II. The client does not use cookies to save the sessionID
At this time, if we request the server because sessionID is not submitted, the server will regard you as a brand new request, and the server will assign you a new sessionID, this is why every time we open a new browser (whether we have logged on or not), a new sessionID (or we will log on again) will be generated ).
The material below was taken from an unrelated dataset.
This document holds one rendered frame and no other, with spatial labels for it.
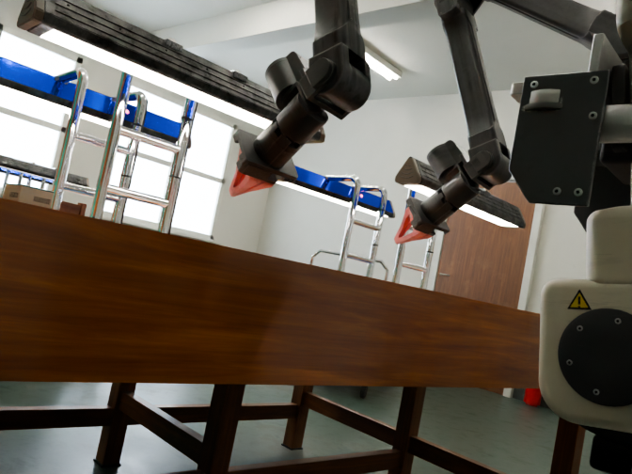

When we turn off the browser and open the browser and then request the page, it will let us log on. Why? We have already logged on and haven't timed out. sessionID must be on the server. Why should we log on again now? This is because when we turn off browsing and then request, the information we submitted did not submit the sessionID we just submitted to the server together, so the server does not know that we are the same person, in this case, the server assigns us a new sessionID. For example, the browser is like a person who wants to open an account at a bank, and the server is like a bank, the account owner who wants to open an account in the bank obviously does not have an account (sessionID) at this time. Therefore, after arriving at the bank, the bank staff asked if there was an account and he said no, at this time, the bank will activate an account number for him. So it can be said that every time you open a new browser to request a page, the server will think that this is a new request, and it will assign you a new sessionID.